Fight Scene Beginning - Poem by Tino Villanueva

Bick Benedict, that is, Rock Hudson in the
Time-clock of the movie, stands up and moves,
Deliberate, toward encounter. He has come out
Of the anxious blur of the backdrop, like

Coming out of the unreal into the world of
What's true, down to earth and distinct; has
Stepped up to Sarge, the younger of the two,

And would sure appreciate it if he: 'Were a
Little more polite to these people.' Sarge,
Who has something to defend, balks; asks
(In a long-shot) if: 'that there papoose down

There, his name Benedict too?,' by which he
Means one-year old Jordy in the background
Booth hidden in the bosom of mother love of

Juana, who listens, trying not to listen.

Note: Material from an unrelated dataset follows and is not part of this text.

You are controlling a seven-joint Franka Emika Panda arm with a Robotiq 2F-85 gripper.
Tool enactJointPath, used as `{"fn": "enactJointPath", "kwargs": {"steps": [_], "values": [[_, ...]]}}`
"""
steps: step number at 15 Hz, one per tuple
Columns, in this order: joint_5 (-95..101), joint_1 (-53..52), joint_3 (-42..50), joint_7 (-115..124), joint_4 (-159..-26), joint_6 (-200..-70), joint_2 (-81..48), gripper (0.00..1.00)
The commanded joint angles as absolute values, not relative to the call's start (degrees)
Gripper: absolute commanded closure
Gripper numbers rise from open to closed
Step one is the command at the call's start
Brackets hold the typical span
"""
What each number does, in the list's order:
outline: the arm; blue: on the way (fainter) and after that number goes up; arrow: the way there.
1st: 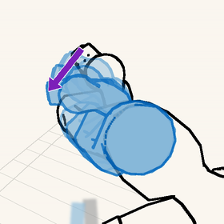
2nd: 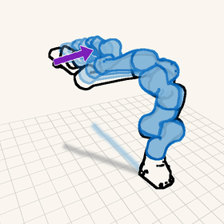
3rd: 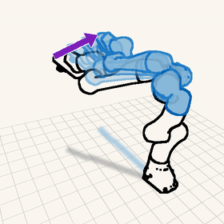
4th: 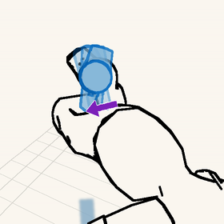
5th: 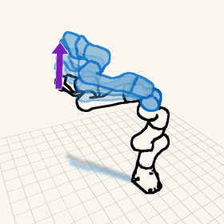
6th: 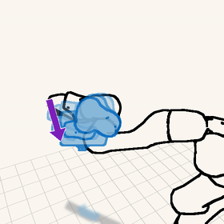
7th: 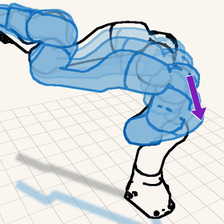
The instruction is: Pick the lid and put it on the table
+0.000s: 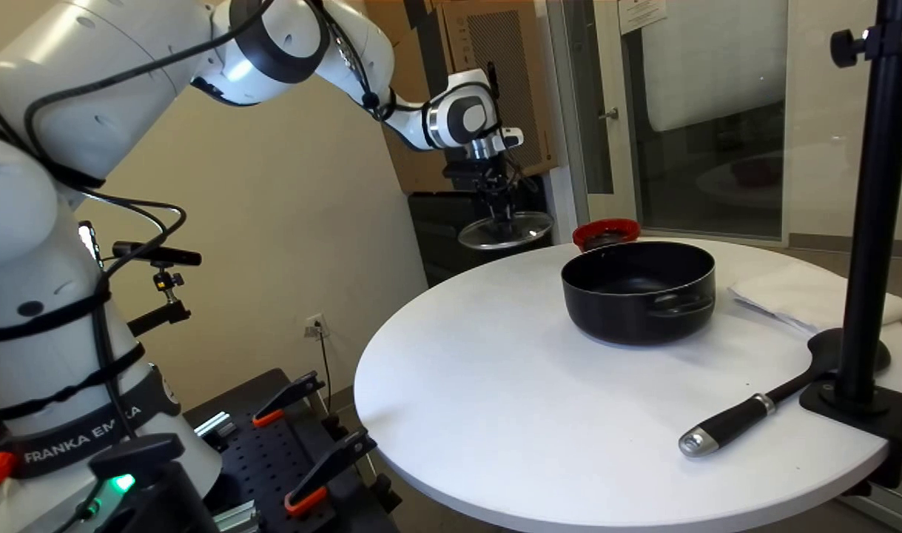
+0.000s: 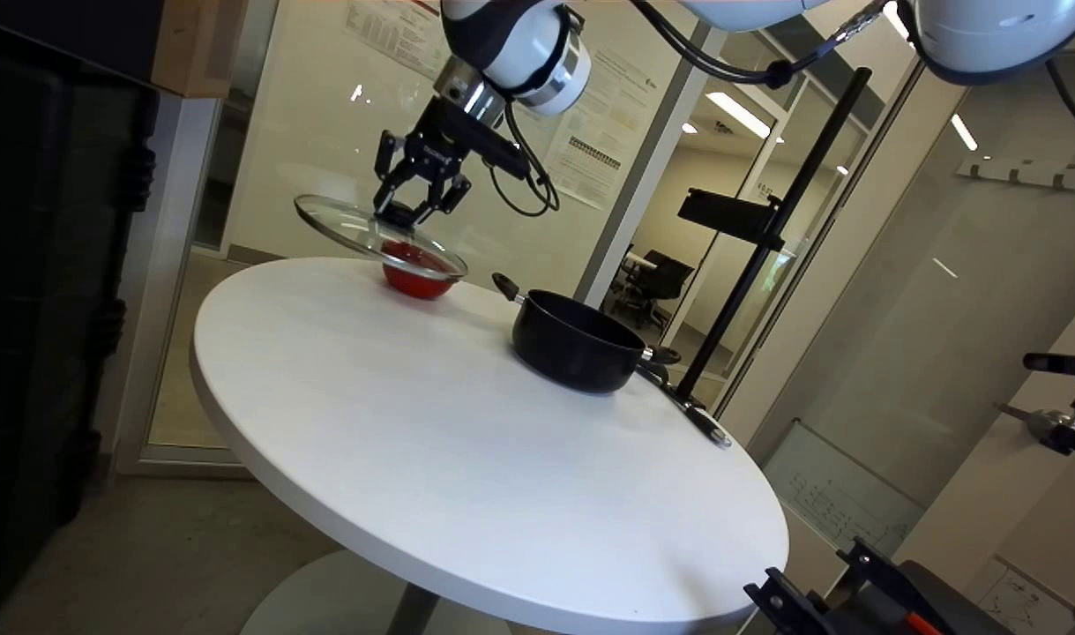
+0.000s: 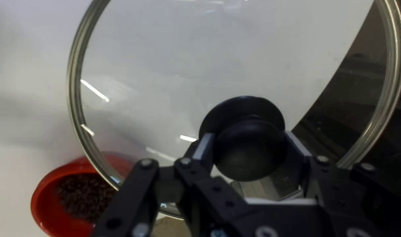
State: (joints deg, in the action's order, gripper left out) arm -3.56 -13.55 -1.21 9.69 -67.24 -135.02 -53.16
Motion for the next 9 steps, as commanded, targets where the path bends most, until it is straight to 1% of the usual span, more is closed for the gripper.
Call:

Rock
Hudson, his hair already the color of slate,
Who could not foresee this challenge, arms
Akimbo (turning around), contemplates the stable

And straight line of years gone by, says: 'Yeah,
Come to think of it, it is.' And so acknowledges,
In his heart, his grandson, half-Anglo, half-

Brown. Sarge repents from words, but no
Part of his real self succumbs: 'All right—
Forget I asked you. Now you just go back
Over there and sit down and we ain't gonna

Have no trouble. But this bunch here is
Gonna eat somewhere's else.' Never shall I
Forget, never how quickly his hand threw my

Breathing off—how quickly he plopped the
Hat heavily askew once more on the old
Man's head, seized two fistsful of shirt and
Coat and lifted his slight body like nothing,

A no-thing, who could have been any of us,
Weightless nobodies bronzed by real-time far
Off somewhere, not here, but in another

Country, yet here, where Rock Hudson's face
Deepens; where in one motion, swift as a
Miracle, he catches Sarge off guard, grabs
His arm somehow, tumbles him back against

The counter and draws fire from Sarge to
Begin the fight up and down the wide screen
Of memory, ablaze in Warner-color light.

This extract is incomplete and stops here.